Prove and apply statistical ML fundamentals
Company: Amazon
Role: Data Scientist
Category: Statistics & Math
Difficulty: hard
Interview Round: Technical Screen
Work through these statistical ML exercises with precise math and small computations. 1) From first principles, derive ordinary least squares for linear regression: model, assumptions, normal equations, closed‑form estimator, conditions for (XᵀX)^{-1} existence, and the ridge solution; explain bias–variance effects. 2) Logistic regression: write the negative log‑likelihood for binary labels, derive gradient and Hessian, and prove convexity. Then compute one explicit gradient step (no bias term) with learning rate 0.5 for x=(1,2), y=1, current weights w=(0.1,−0.2). 3) Overfitting: list three distinct mitigation techniques (e.g., regularization, early stopping, data augmentation) and explain when each helps or hurts; propose a cross‑validation plan to tune λ for L2. 4) Bootstrapping vs boosting: a) Bootstrapping—given sample values [2,3,5,7,11], describe the percentile‑interval procedure for the mean; show the first two bootstrap resamples you would draw (with replacement) and compute their means; explain why the bootstrap can estimate uncertainty without parametric assumptions. b) Boosting—explain the core idea (sequentially fitting to residuals or reweighted errors).
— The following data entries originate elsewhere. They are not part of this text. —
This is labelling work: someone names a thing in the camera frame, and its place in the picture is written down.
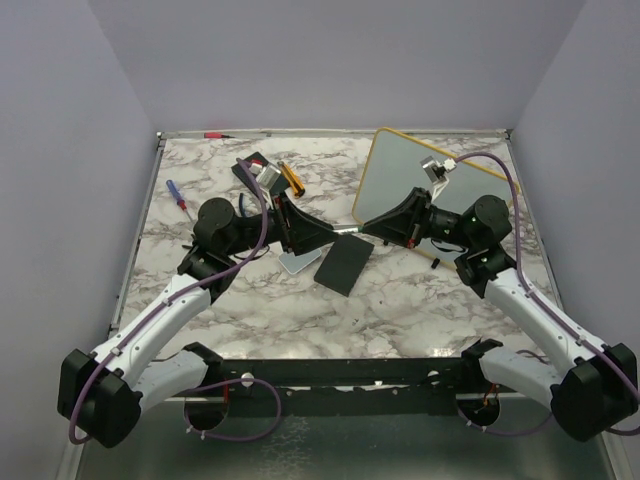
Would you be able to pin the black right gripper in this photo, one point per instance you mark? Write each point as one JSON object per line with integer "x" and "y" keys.
{"x": 407, "y": 222}

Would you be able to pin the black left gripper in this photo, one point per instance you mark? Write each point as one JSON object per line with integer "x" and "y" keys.
{"x": 304, "y": 232}

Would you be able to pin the white green whiteboard marker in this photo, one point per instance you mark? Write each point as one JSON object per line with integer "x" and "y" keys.
{"x": 347, "y": 229}

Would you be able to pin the yellow framed whiteboard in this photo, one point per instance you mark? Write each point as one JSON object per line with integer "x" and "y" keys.
{"x": 394, "y": 167}

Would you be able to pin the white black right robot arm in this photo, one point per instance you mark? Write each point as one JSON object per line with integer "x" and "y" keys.
{"x": 587, "y": 385}

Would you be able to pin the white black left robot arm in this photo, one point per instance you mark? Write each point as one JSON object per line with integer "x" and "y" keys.
{"x": 103, "y": 393}

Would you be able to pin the white grey rectangular eraser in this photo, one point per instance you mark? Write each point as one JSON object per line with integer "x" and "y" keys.
{"x": 294, "y": 264}

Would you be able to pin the large dark grey foam block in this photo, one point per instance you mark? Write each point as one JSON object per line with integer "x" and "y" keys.
{"x": 344, "y": 264}

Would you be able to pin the yellow black utility knife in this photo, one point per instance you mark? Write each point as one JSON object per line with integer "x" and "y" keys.
{"x": 294, "y": 181}

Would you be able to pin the small dark grey foam block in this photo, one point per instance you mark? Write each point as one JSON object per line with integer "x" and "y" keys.
{"x": 242, "y": 172}

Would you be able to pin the blue red screwdriver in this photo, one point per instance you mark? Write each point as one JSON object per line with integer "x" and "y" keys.
{"x": 178, "y": 198}

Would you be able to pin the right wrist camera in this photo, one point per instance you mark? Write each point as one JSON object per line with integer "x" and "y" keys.
{"x": 437, "y": 172}

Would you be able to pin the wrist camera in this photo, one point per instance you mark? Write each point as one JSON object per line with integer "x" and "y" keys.
{"x": 269, "y": 178}
{"x": 437, "y": 172}

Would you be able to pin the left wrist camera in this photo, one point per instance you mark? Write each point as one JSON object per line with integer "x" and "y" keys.
{"x": 269, "y": 178}

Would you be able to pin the blue handled pliers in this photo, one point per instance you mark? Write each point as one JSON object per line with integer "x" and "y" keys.
{"x": 241, "y": 206}

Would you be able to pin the red marker on rail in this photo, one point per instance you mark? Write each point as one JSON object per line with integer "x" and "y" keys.
{"x": 217, "y": 135}

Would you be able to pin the black front mounting rail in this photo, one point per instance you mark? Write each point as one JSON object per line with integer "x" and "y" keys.
{"x": 345, "y": 387}

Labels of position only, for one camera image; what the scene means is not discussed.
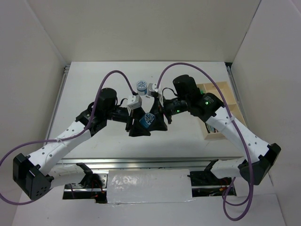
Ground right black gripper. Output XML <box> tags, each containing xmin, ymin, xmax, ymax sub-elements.
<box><xmin>147</xmin><ymin>94</ymin><xmax>190</xmax><ymax>131</ymax></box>

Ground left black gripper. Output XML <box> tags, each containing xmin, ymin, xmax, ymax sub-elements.
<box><xmin>105</xmin><ymin>106</ymin><xmax>151</xmax><ymax>137</ymax></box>

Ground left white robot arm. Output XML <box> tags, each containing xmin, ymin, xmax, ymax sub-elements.
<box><xmin>13</xmin><ymin>88</ymin><xmax>150</xmax><ymax>201</ymax></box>

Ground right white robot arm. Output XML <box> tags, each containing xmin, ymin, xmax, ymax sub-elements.
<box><xmin>148</xmin><ymin>74</ymin><xmax>281</xmax><ymax>186</ymax></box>

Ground beige divided organizer tray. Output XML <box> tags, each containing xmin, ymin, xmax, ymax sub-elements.
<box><xmin>196</xmin><ymin>81</ymin><xmax>246</xmax><ymax>141</ymax></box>

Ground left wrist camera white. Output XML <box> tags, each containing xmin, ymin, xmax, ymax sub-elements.
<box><xmin>127</xmin><ymin>95</ymin><xmax>142</xmax><ymax>114</ymax></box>

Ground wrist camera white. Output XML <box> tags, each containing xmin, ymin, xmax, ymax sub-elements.
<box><xmin>147</xmin><ymin>83</ymin><xmax>164</xmax><ymax>106</ymax></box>
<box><xmin>127</xmin><ymin>95</ymin><xmax>142</xmax><ymax>114</ymax></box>

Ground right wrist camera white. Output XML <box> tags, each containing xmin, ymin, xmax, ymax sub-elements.
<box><xmin>147</xmin><ymin>83</ymin><xmax>164</xmax><ymax>106</ymax></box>

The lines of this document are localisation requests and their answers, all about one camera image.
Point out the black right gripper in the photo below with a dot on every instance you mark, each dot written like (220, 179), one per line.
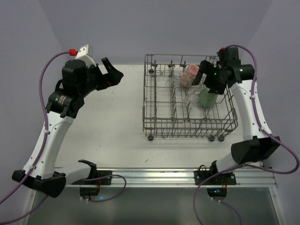
(211, 78)

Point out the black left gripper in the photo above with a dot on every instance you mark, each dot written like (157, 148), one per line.
(101, 78)

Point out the green ceramic mug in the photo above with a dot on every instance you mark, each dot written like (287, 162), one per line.
(206, 99)

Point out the pink ceramic mug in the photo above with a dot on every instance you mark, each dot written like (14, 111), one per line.
(188, 76)

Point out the clear glass front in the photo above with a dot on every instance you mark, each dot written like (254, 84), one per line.
(190, 100)

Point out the clear glass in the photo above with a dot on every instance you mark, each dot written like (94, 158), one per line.
(173, 81)
(190, 100)

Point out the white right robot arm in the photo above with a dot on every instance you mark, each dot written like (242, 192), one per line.
(258, 142)

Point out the grey wire dish rack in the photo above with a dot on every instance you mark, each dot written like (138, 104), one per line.
(172, 110)

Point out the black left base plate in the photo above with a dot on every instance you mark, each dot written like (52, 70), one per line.
(102, 173)

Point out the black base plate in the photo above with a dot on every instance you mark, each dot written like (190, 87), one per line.
(223, 179)
(102, 173)

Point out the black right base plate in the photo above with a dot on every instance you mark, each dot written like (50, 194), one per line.
(223, 179)

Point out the aluminium mounting rail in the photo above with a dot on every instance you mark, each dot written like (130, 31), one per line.
(185, 177)

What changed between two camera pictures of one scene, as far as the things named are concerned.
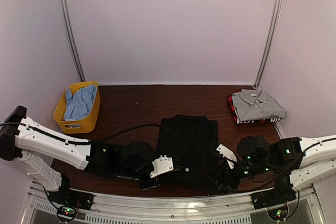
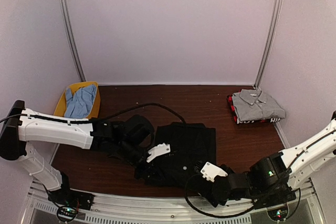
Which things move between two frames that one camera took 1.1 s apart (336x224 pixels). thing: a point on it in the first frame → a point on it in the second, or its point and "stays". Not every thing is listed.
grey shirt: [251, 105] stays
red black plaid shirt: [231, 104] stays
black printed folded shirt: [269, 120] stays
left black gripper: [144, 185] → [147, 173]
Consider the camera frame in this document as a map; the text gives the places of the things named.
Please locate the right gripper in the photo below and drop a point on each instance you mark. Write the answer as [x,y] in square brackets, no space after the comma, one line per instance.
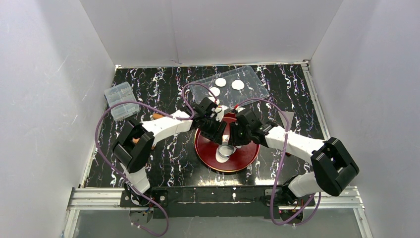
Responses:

Perform one AdaBoost step with three training points having initial weights (1/3 each) where the weak learner misclassifies only the second point: compute ε, α=½ ln((1−ε)/ε), the unnormalized updated weights, and the normalized distribution for the next round. 5) Compare bagging, boosting, and random forests in terms of bias, variance, and robustness to noisy labels; provide one scenario where each is preferable.
Quick Answer: This question evaluates mastery of statistical machine-learning fundamentals—linear and logistic regression derivations, regularization and bias–variance trade-offs, resampling (bootstrap), boosting algorithms, and ensemble comparisons—using precise mathematical reasoning and small numeric computations.